Par un mémoire en défense, enregistré le 16 septembre 2025, le préfet de police, représenté par Me Tomasi, conclut au rejet de la requête.
Il soutient que les moyens de la requête ne sont pas fondés.
M. A… a été admis au bénéfice de l’aide juridictionnelle totale par une décision du 4 juillet 2025.
La clôture de l’instruction a été fixée, par une décision du 19 février 2026, au 5 mars 2026.
Vu les autres pièces du dossier.
Vu :
- la convention européenne de sauvegarde des droits de l’homme et des libertés fondamentales ;
- le code de l’entrée et du séjour des étrangers et du droit d’asile ;
- la loi n° 91-647 du 10 juillet 1991 ;
- le code de justice administrative.
Considérant ce qui suit :
M. A…, ressortissant afghan né le 7 janvier 1996, est entré en France en 2020 selon ses déclarations. Par un arrêté du 14 mars 2025, le préfet de police lui a fait obligation de quitter le territoire français dans un délai de trente jours et a fixé le pays à destination duquel il serait éloigné à l’issue de ce délai. M. A… demande l’annulation de cet arrêté.
Aux termes de l’article R. 222-1 du code de justice administrative : « les présidents de formation de jugement des tribunaux (…) peuvent, par ordonnance : / (…) 7°Rejeter, après l’expiration du délai de recours ou, lorsqu’un mémoire complémentaire a été annoncé, après la production de ce mémoire, les requêtes ne comportant que des moyens de légalité externe manifestement infondés, des moyens irrecevables, des moyens inopérants ou des moyens qui ne sont assortis que de faits manifestement insusceptibles de venir à leur soutien ou ne sont manifestement pas assortis des précisions permettant d’en apprécier le bien-fondé. / (…) ».

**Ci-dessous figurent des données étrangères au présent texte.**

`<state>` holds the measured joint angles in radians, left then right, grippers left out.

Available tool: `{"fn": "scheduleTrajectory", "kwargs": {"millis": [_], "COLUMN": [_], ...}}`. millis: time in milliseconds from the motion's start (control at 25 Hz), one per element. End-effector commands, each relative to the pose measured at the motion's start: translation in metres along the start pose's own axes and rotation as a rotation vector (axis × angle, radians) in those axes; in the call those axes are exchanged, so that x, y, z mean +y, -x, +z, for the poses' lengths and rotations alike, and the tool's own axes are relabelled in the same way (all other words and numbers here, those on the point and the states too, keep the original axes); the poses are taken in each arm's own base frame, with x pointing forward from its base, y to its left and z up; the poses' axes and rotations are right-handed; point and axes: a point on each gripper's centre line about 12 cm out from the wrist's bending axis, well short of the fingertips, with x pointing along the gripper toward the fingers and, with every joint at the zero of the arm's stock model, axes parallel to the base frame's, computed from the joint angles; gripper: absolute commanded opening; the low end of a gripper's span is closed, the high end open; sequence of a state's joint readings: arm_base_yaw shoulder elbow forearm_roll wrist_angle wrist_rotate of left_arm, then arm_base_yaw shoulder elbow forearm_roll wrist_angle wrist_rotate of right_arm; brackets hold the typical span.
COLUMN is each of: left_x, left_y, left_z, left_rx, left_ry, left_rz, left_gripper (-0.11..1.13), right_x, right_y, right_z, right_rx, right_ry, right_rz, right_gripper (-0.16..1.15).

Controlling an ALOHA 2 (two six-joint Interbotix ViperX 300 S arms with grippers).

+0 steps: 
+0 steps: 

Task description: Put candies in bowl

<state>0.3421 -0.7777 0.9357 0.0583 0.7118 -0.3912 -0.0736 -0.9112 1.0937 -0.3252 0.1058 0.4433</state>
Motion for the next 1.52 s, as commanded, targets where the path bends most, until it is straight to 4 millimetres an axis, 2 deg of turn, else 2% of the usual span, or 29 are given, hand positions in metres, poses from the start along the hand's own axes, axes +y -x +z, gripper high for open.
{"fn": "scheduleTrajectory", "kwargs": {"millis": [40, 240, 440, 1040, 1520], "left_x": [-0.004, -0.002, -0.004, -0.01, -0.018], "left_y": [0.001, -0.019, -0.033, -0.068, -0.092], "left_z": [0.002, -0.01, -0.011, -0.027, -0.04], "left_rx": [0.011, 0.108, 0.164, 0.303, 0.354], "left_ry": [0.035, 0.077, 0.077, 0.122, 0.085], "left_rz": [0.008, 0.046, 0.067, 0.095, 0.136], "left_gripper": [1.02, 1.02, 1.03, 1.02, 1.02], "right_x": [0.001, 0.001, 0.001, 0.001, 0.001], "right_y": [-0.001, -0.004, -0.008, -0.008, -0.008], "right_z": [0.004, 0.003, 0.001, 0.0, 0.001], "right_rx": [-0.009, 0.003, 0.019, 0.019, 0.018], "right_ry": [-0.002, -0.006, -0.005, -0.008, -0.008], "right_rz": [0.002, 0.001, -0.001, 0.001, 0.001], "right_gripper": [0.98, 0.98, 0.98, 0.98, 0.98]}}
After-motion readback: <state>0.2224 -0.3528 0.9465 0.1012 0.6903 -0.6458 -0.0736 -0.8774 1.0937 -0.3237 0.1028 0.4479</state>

En premier lieu, l’arrêté attaqué comporte les considérations de droit et de fait qui constituent le fondement de la décision faisant obligation à M. A… de quitter le territoire français. Par suite, le moyen tiré du défaut de motivation de cette décision est manifestement infondé.
En deuxième lieu, le moyen tiré de la méconnaissance de l’article 3 de la convention européenne de sauvegarde des droits de l’homme et des libertés fondamentales invoqué contre l’obligation de quitter le territoire français est inopérant, cette décision n’ayant ni pour objet ni pour effet d’éloigner le requérant à destination d’un quelconque pays.

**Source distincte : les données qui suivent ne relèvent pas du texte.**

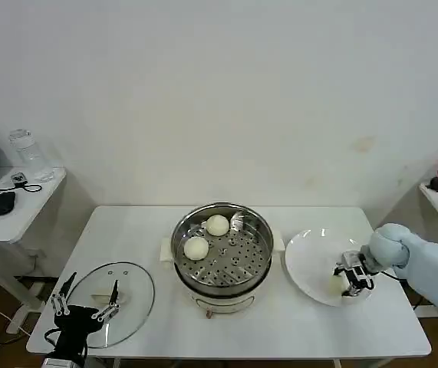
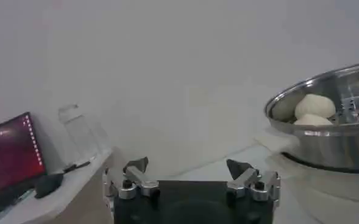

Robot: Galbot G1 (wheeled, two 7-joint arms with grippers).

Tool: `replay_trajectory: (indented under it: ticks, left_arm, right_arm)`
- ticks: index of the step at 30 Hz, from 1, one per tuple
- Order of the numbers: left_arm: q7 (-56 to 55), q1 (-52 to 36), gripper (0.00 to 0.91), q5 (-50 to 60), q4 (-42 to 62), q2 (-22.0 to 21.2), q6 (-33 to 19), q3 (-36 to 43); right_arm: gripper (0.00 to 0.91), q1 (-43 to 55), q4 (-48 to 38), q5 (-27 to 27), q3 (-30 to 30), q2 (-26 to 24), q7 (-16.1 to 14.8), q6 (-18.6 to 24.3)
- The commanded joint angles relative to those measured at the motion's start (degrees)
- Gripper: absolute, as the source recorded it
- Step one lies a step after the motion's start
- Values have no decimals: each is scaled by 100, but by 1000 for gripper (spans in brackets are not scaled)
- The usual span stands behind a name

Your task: Take steamed baozi put them in steamer then cover it.

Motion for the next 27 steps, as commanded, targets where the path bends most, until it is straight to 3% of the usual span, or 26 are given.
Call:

En dernier lieu, si M. A… soutient que la décision fixant le pays de renvoi méconnaît l’article 3 de la convention européenne de sauvegarde des droits de l’homme et des libertés fondamentales et l’article L. 721-4 du code de l’entrée et du séjour des étrangers et du droit d’asile, il se borne à faire état de façon très générale de la situation politique en Afghanistan sans évoquer les risques personnels qu’il encourrait dans ce pays et ne produit aucune pièce à l’appui de l’allégation selon laquelle il serait personnellement menacé en cas de retour. Par suite, et alors que la demande de protection internationale du requérant a été rejetée définitivement par une décision de la Cour nationale du droit d’asile du 1er juin 2023, le moyen n’est manifestement pas assorti des précisions permettant d’en apprécier le bien-fondé.

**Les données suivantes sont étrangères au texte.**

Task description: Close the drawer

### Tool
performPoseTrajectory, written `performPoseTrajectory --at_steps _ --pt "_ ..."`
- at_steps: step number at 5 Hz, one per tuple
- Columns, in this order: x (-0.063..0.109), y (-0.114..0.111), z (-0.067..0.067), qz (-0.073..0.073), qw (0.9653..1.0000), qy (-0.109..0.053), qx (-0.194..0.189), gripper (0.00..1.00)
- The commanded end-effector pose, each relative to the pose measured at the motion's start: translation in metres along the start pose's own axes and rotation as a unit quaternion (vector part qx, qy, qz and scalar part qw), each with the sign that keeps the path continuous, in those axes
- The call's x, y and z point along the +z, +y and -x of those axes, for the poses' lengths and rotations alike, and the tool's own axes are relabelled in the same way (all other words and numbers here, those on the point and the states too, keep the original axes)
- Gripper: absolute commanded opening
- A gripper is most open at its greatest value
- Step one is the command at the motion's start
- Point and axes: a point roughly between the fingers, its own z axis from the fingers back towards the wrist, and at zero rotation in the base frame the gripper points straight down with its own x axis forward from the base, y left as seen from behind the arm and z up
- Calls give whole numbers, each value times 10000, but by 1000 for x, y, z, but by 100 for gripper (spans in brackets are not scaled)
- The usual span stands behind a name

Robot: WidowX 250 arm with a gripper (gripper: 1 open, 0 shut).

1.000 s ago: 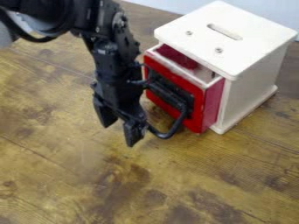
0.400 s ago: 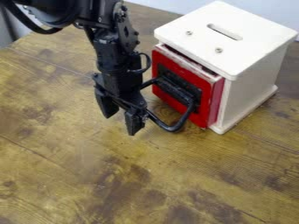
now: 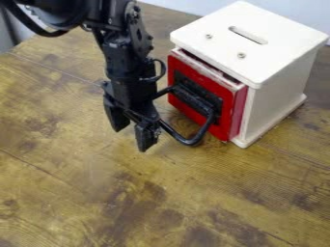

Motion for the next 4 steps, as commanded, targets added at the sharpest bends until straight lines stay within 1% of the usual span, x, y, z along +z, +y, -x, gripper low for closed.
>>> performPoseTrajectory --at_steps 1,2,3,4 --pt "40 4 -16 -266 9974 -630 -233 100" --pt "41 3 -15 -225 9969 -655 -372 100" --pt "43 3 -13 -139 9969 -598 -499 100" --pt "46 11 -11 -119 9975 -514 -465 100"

Il résulte de tout ce qui précède que la requête de M. A… doit être rejetée en toutes ses conclusions par application du 7° de l’article R. 222-1 du code de justice administrative.
O R D O N N E :
Article 1er : La requête de M. A… est rejetée.
Article 2 : La présente ordonnance sera notifiée à M. B… A…, au préfet de police et à Me Escuillié.
Fait à Paris, le 13 mai 2026.
Le président de section,
S. Davesne
La République mande et ordonne au préfet de police en ce qui le concerne ou à tous commissaires de justice à ce requis en ce qui concerne les voies de droit commun contre les parties privées, de pourvoir à l’exécution de la présente décision.